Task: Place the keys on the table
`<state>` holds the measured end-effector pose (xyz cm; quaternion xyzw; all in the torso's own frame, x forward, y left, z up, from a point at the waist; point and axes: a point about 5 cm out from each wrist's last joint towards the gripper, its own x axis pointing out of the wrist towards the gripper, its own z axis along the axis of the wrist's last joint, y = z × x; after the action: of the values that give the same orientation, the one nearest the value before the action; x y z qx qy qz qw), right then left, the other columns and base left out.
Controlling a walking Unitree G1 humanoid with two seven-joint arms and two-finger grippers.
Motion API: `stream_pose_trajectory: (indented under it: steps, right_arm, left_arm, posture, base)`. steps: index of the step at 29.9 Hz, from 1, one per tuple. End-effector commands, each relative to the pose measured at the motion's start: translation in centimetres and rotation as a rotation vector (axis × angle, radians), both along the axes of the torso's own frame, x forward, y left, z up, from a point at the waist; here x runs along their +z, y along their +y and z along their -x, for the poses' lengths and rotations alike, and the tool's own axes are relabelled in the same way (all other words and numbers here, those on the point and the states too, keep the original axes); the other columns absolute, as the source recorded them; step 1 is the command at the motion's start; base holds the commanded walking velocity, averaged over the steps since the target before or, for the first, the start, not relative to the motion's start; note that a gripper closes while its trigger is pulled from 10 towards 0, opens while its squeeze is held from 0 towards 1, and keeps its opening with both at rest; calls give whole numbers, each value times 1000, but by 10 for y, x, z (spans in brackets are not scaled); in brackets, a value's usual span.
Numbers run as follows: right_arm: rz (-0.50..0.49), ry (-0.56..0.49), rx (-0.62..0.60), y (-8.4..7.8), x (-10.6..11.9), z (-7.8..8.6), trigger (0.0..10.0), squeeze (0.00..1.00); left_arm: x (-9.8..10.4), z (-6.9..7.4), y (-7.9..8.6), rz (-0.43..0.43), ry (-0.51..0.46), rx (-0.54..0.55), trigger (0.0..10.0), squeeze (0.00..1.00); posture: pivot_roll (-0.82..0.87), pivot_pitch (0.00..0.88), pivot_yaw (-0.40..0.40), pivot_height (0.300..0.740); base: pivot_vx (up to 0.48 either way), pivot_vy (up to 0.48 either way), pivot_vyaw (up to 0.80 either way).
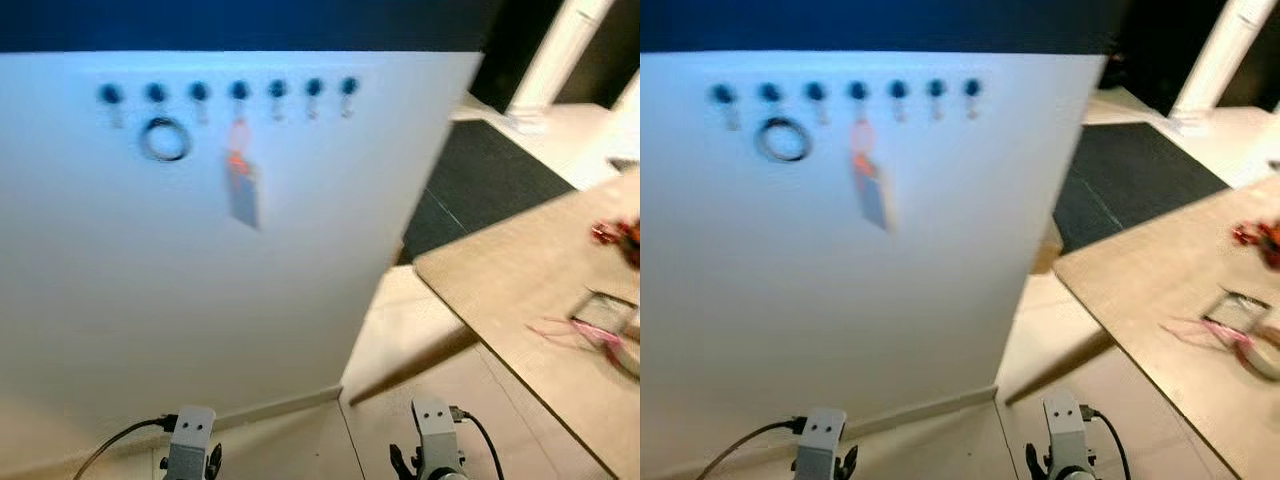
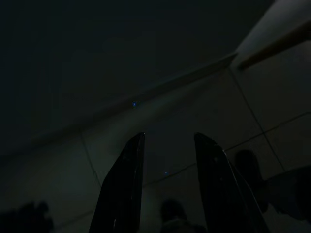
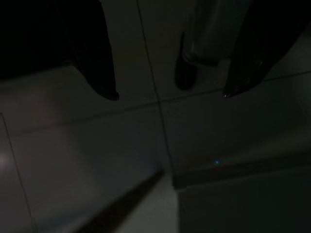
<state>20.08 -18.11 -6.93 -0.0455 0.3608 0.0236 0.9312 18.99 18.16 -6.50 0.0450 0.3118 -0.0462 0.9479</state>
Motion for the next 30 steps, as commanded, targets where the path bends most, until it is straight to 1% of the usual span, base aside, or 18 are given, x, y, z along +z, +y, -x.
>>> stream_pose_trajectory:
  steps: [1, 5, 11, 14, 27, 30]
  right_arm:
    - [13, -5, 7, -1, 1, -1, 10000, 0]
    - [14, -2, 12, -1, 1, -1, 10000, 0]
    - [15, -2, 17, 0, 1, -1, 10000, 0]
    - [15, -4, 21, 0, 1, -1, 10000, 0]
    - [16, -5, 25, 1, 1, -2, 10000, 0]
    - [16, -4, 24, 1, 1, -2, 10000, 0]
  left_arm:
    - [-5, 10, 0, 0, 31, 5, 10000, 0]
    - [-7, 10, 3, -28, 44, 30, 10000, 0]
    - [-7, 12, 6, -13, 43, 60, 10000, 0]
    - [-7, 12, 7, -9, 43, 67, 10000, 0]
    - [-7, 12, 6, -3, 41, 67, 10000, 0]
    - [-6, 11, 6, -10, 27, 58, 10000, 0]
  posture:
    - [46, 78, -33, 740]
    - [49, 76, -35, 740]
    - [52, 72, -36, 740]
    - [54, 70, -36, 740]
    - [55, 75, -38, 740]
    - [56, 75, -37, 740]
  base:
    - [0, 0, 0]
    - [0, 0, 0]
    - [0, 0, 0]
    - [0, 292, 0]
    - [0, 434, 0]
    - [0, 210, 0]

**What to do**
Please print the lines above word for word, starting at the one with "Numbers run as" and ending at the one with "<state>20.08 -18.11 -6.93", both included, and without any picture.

**Response to the exercise**
Numbers run as follows: right_arm: rz (-0.50..0.49), ry (-0.56..0.49), rx (-0.62..0.60), y (-8.4..7.8), x (-10.6..11.9), z (-7.8..8.6), trigger (0.0..10.0), squeeze (0.00..1.00); left_arm: x (-9.8..10.4), z (-6.9..7.4), y (-7.9..8.6), rz (-0.43..0.43), ry (-0.51..0.46), rx (-0.54..0.55), trigger (0.0..10.0), squeeze (0.00..1.00); posture: pivot_roll (-0.82..0.87), pivot_pitch (0.00..0.88), pivot_yaw (-0.40..0.40), pivot_height (0.300..0.740); base: pivot_vx (up to 0.48 either way), pivot_vy (up to 0.48 either way), pivot_vyaw (up to 0.80 either way).
<state>20.08 -18.11 -6.93 -0.0455 0.3608 0.0236 0.9312 18.99 18.16 -6.50 0.0450 0.3118 -0.0462 0.9479</state>

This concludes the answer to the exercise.